I don’t ever remember catching my father in a lie—not even the little white kind it’s easy to excuse because it might spare someone’s feelings or the kind where you just don’t correct someone’s mistaken impression.  You know the kind.  I’m sure my kids can’t say the same.  Though he rarely spoke about it, Dad lived his testimony through his honesty and integrity. 
He had a quiet wisdom that belied his eight grade education.  (He went the Big Rock, the same country school where Maxine and Wanda and I started to school.  A big one room school with all eight grades combined.  He rode a horse to school—uphill both ways, barefoot in the snow.)
When I was old enough to understand how little that really was, he  constantly amazed me with what he knew.  Facts, figures, dates, historical details, presidents—and the years they were in office and what they did—or didn’t do—he could remember them all.  Though I suspect occasionally he felt a bit inferior about his education—or lack thereof--especially living in a town like Haviland with so many people so focused on higher education, he didn’t let it stop him from “doing his share,”—whether it was serving as Justice of the Peace—which we all got a kick out of, especially the couple of times some young couple would come in the middle of the night, asking him to “marry them”  or serving on the Board of the Academy/college.   In fact, he was on the board my Junior year when they voted to close the academy.  I remember waiting up for him to come home that night and asking what they decided, then asking how he voted.  He said he voted to close it because that was what was best for the school.  I was so mad at him, I vowed not to speak to him again.  I think I made it almost a year without saying any more than I absolutely HAD to.  It really galled me that if he ever noticed, he never said anything.  (Maybe that was because up until then, I’d always been way too noisy.)
His reverence for a higher education--especially a Christian education--was reflected in his life decisions.  I never doubted that he loved farming and his farm in Colorado.  He got excited every year about going out there to help with harvest.  (And as we were driving out the other night and I could see the harvest going on in farms all around, it felt appropriate that he died this time of year.  After all, if he couldn’t go help with harvest, it probably seemed like a good time to go.  And though he never actually told me he loved farming, Mom told me once that late at night when he was working in the fields, she could often hear him singing at the top of his lungs, even over the noise of the tractor.  To me, that little thing said he loved it, )  Anyway, he was willing to give up—to sacrifice that farm and doing something he loved--if it meant a better chance for all of us to get a Christian education.  He was even willing to deal with chickens. 
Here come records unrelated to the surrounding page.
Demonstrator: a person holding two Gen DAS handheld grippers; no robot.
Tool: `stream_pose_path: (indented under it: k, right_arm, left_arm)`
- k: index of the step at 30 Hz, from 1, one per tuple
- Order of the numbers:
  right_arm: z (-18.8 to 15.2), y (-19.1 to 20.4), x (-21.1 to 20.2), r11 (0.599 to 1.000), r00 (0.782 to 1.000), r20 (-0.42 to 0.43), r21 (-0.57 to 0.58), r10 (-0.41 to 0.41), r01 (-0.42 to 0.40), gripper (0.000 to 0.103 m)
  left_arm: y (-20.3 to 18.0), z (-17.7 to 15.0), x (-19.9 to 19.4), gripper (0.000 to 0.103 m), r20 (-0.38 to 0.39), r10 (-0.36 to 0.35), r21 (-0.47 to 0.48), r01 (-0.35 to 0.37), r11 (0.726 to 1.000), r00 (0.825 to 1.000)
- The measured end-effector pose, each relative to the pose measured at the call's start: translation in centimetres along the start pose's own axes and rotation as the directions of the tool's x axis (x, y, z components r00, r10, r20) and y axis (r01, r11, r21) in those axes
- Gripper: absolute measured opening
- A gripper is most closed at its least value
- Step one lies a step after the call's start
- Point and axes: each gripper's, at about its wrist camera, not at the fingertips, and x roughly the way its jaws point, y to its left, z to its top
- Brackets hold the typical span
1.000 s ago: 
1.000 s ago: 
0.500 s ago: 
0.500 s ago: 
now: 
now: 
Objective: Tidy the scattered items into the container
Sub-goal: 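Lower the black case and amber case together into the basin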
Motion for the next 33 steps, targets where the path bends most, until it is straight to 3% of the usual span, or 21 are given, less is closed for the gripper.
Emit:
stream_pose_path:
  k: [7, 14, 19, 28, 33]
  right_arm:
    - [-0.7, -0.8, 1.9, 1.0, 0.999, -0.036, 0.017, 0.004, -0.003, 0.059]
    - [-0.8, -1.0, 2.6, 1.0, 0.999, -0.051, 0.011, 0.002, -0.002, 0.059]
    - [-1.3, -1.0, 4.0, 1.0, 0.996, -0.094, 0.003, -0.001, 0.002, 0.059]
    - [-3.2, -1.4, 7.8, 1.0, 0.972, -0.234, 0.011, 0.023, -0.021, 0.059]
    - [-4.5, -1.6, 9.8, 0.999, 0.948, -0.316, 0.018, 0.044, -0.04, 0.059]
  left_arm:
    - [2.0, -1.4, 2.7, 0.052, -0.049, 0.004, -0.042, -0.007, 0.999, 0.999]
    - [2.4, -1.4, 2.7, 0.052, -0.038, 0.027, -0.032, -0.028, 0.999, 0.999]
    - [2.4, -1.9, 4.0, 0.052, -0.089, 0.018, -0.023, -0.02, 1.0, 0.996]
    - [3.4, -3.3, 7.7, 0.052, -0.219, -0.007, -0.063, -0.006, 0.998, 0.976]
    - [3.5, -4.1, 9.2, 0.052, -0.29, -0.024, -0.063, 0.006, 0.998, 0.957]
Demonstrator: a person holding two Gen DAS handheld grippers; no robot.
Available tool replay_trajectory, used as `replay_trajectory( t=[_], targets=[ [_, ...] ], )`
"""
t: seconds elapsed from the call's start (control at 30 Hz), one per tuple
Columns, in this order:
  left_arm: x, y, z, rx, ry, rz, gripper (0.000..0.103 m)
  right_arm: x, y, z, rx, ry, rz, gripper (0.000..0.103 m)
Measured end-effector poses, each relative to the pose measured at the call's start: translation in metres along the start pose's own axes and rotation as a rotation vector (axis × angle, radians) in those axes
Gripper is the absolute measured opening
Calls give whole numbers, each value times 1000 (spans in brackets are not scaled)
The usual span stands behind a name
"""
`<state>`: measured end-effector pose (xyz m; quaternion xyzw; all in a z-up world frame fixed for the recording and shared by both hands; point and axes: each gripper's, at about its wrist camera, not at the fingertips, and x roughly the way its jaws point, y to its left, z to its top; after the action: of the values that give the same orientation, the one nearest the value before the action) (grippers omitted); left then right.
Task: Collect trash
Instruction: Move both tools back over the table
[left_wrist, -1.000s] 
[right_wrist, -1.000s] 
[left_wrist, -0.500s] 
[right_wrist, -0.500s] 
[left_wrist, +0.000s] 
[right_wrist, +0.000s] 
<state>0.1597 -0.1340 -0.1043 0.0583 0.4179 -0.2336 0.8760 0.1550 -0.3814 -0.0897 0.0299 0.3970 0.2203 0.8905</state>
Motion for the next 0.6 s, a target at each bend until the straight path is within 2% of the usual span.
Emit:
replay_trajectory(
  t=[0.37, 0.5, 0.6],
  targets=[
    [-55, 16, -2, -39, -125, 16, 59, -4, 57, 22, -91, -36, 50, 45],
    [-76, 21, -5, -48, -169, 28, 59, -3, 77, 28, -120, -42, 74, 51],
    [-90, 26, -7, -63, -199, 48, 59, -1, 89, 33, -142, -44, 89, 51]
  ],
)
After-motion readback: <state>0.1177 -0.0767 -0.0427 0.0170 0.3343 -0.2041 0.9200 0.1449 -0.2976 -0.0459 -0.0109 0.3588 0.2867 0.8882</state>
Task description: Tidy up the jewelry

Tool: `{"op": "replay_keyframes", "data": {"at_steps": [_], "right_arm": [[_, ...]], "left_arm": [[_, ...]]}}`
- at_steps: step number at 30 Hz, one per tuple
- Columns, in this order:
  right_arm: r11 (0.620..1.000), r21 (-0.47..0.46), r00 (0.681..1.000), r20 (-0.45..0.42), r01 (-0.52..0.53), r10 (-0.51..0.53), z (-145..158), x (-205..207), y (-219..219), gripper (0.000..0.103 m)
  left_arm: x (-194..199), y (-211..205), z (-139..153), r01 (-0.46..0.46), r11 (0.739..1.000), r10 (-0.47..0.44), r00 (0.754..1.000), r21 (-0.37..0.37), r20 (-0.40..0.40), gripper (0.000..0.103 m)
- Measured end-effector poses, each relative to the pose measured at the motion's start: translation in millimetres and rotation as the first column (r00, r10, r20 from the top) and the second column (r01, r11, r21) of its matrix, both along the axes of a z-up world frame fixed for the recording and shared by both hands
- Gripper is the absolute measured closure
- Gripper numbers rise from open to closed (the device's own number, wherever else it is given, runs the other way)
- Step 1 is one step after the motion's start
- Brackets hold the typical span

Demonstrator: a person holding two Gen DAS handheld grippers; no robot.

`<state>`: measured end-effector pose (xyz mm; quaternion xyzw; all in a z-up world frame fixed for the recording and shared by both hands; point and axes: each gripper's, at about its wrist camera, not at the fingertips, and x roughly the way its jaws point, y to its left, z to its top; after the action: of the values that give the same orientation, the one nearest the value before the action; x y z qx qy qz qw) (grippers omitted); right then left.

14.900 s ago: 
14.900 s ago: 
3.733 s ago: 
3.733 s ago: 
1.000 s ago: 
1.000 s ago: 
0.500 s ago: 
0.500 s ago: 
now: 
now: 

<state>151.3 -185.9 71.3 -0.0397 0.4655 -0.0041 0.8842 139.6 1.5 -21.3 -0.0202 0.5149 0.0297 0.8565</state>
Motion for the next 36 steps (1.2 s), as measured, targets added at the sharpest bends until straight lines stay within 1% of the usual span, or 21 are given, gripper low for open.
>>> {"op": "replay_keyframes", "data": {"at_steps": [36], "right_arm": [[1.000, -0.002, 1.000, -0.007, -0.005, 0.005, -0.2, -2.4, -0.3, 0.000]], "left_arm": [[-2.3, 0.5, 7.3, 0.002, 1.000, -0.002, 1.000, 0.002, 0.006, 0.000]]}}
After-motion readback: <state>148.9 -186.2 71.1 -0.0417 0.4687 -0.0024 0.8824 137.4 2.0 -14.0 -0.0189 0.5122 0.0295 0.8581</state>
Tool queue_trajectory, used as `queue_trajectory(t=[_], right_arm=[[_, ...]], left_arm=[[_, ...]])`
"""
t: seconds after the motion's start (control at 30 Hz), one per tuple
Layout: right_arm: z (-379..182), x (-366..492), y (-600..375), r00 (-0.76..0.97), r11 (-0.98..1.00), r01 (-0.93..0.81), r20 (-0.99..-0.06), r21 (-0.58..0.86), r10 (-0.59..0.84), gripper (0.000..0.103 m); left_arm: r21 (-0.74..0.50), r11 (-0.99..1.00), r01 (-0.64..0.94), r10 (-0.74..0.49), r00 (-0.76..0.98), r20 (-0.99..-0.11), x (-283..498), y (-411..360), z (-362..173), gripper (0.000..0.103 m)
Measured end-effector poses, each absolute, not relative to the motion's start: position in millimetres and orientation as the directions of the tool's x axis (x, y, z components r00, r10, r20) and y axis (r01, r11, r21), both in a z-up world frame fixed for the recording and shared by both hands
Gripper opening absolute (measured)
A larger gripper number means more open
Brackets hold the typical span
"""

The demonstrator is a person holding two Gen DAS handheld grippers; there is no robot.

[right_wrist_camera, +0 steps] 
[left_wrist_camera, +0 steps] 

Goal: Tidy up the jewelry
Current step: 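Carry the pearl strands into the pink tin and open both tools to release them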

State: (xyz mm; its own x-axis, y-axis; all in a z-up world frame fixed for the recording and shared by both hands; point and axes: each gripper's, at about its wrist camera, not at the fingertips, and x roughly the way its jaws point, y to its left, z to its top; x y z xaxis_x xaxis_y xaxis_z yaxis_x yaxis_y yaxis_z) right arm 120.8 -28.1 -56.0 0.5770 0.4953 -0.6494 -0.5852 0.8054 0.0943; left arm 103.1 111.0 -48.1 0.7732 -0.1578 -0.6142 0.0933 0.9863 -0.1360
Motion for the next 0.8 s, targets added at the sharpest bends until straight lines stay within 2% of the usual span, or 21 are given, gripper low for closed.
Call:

At the time, all of us HATED the chickens.  I’m not sure how he felt about them—if he also hated them as much as we did, which I suspect he may have, you could never tell.  He went quietly about his work and was always busy, rarely complaining.  Even in that work, he was a great example.  He knew the value of working hard  but he managed to have time for us…when he was making us gather eggs, or making us help keep a new batch of baby chicks from piling up on each other and smothering or whatever he had us doing.  Dean remembers him and Earl going out with baskets to gather eggs when Earl’s hands were barely big enough to pick them up.  Dad was there, but busy, checking on them occasionally but letting them work, showing he trusted them, giving them a sense of responsibility.  (Looking back, it was more fun than I thought at the time, and I’m sure Dad doubted how responsible he was making us when we got into egg fights or were playing house in the cooler instead of doing what we were supposed to be doing.)   But, over the years, I’ve had confirmation that Dad taught us well and had another one just yesterday when the staff where Dean works in Hutchinson were telling me what a great worker he is and how much they appreciate his willingness to do whatever needs to be done, whenever they need it.  Dad would have liked that.  I wish he was here so I could tell him. 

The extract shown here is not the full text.